- [Data items]
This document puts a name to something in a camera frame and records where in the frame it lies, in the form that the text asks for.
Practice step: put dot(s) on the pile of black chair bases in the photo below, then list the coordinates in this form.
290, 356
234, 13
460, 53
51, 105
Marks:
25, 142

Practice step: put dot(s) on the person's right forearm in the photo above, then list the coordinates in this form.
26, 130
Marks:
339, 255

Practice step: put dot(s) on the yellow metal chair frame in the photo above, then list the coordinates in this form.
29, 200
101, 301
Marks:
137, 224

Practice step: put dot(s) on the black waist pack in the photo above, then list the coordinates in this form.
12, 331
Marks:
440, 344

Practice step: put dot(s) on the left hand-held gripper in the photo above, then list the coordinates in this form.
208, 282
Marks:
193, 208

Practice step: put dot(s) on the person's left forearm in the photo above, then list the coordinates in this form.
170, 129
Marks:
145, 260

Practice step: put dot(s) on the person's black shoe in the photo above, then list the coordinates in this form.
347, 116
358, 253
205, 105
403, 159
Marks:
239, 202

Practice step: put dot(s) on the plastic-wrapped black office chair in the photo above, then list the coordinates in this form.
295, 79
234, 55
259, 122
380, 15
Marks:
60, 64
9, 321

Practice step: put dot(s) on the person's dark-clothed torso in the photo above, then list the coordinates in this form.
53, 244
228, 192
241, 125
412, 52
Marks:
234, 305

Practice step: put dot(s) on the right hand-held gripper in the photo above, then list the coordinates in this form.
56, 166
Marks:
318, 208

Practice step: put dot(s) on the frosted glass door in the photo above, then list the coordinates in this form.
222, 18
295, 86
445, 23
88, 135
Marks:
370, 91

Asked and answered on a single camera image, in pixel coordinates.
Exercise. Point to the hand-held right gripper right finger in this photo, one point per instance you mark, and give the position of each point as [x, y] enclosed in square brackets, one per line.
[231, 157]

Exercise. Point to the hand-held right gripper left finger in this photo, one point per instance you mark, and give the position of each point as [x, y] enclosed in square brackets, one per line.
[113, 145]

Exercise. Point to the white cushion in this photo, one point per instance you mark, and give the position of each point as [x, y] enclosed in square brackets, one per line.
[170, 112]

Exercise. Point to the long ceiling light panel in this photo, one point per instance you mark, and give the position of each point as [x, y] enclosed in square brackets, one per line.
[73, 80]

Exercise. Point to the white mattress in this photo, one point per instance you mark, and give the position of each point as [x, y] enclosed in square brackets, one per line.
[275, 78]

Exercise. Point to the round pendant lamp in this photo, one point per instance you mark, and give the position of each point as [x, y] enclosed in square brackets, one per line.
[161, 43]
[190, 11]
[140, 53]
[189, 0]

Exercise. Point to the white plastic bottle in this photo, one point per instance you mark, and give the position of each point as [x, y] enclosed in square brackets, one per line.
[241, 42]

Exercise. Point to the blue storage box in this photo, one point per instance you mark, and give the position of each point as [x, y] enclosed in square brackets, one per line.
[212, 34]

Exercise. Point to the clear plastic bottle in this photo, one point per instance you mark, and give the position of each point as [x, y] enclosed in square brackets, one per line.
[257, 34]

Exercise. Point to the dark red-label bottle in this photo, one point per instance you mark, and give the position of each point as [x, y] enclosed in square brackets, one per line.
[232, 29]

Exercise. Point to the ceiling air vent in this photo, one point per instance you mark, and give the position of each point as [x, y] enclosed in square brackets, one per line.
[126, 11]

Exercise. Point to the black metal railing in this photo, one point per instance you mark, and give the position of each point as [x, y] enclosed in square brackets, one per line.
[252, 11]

- [EXERCISE GOAL] All records above are to be returned exactly as given.

- [ANSWER TO THE EXERCISE]
This document puts a name to something in a camera frame and records where in the frame it lies, in the form that the text asks for.
Practice step: put dot(s) on the pile of black chair bases in the photo below, then list the coordinates in this form.
290, 356
234, 13
460, 53
51, 105
Marks:
25, 142

Practice step: put dot(s) on the person's right forearm in the photo above, then list the coordinates in this form.
26, 130
Marks:
339, 255

Practice step: put dot(s) on the yellow metal chair frame in the photo above, then list the coordinates in this form.
29, 200
101, 301
Marks:
137, 224

Practice step: put dot(s) on the black waist pack in the photo above, then list the coordinates in this form.
12, 331
Marks:
440, 344

Practice step: put dot(s) on the left hand-held gripper in the photo above, then list the coordinates in this form.
208, 282
Marks:
193, 208

Practice step: put dot(s) on the person's left forearm in the photo above, then list the coordinates in this form.
170, 129
Marks:
145, 260

Practice step: put dot(s) on the person's black shoe in the photo above, then list the coordinates in this form.
347, 116
358, 253
205, 105
403, 159
Marks:
239, 202

Practice step: put dot(s) on the plastic-wrapped black office chair in the photo above, then list the coordinates in this form.
295, 79
234, 55
259, 122
380, 15
Marks:
60, 64
9, 321

Practice step: put dot(s) on the person's dark-clothed torso in the photo above, then list the coordinates in this form.
53, 244
228, 192
241, 125
412, 52
Marks:
234, 305

Practice step: put dot(s) on the right hand-held gripper in the photo above, then list the coordinates in this form.
56, 166
Marks:
318, 208

Practice step: put dot(s) on the frosted glass door in the photo above, then list the coordinates in this form.
222, 18
295, 86
445, 23
88, 135
Marks:
370, 91

Asked and answered on a single camera image, in pixel coordinates.
Exercise. Point to the hand-held right gripper right finger in this photo, one point per instance you mark, and give the position of each point as [x, y] enclosed in square brackets, one per line.
[231, 157]

Exercise. Point to the hand-held right gripper left finger in this photo, one point per instance you mark, and give the position of each point as [x, y] enclosed in square brackets, one per line.
[113, 145]

Exercise. Point to the white cushion in this photo, one point per instance you mark, and give the position of each point as [x, y] enclosed in square brackets, one per line.
[170, 112]

Exercise. Point to the long ceiling light panel in this photo, one point per instance you mark, and give the position of each point as [x, y] enclosed in square brackets, one per line.
[73, 80]

Exercise. Point to the white mattress in this photo, one point per instance you mark, and give the position of each point as [x, y] enclosed in square brackets, one per line.
[275, 78]

Exercise. Point to the round pendant lamp in this photo, one point per instance you mark, and give the position of each point as [x, y] enclosed in square brackets, one per line.
[161, 43]
[190, 11]
[140, 53]
[189, 0]

Exercise. Point to the white plastic bottle in this photo, one point per instance you mark, and give the position of each point as [x, y] enclosed in square brackets, one per line.
[241, 42]

Exercise. Point to the blue storage box in this photo, one point per instance you mark, and give the position of each point as [x, y] enclosed in square brackets, one per line.
[212, 34]

Exercise. Point to the clear plastic bottle in this photo, one point per instance you mark, and give the position of each point as [x, y] enclosed in square brackets, one per line.
[257, 34]

Exercise. Point to the dark red-label bottle in this photo, one point per instance you mark, and give the position of each point as [x, y] enclosed in square brackets, one per line.
[232, 29]

Exercise. Point to the ceiling air vent in this photo, one point per instance you mark, and give the position of each point as [x, y] enclosed in square brackets, one per line.
[126, 11]

Exercise. Point to the black metal railing in this photo, one point per instance you mark, and give the position of each point as [x, y] enclosed in square brackets, one per line.
[252, 11]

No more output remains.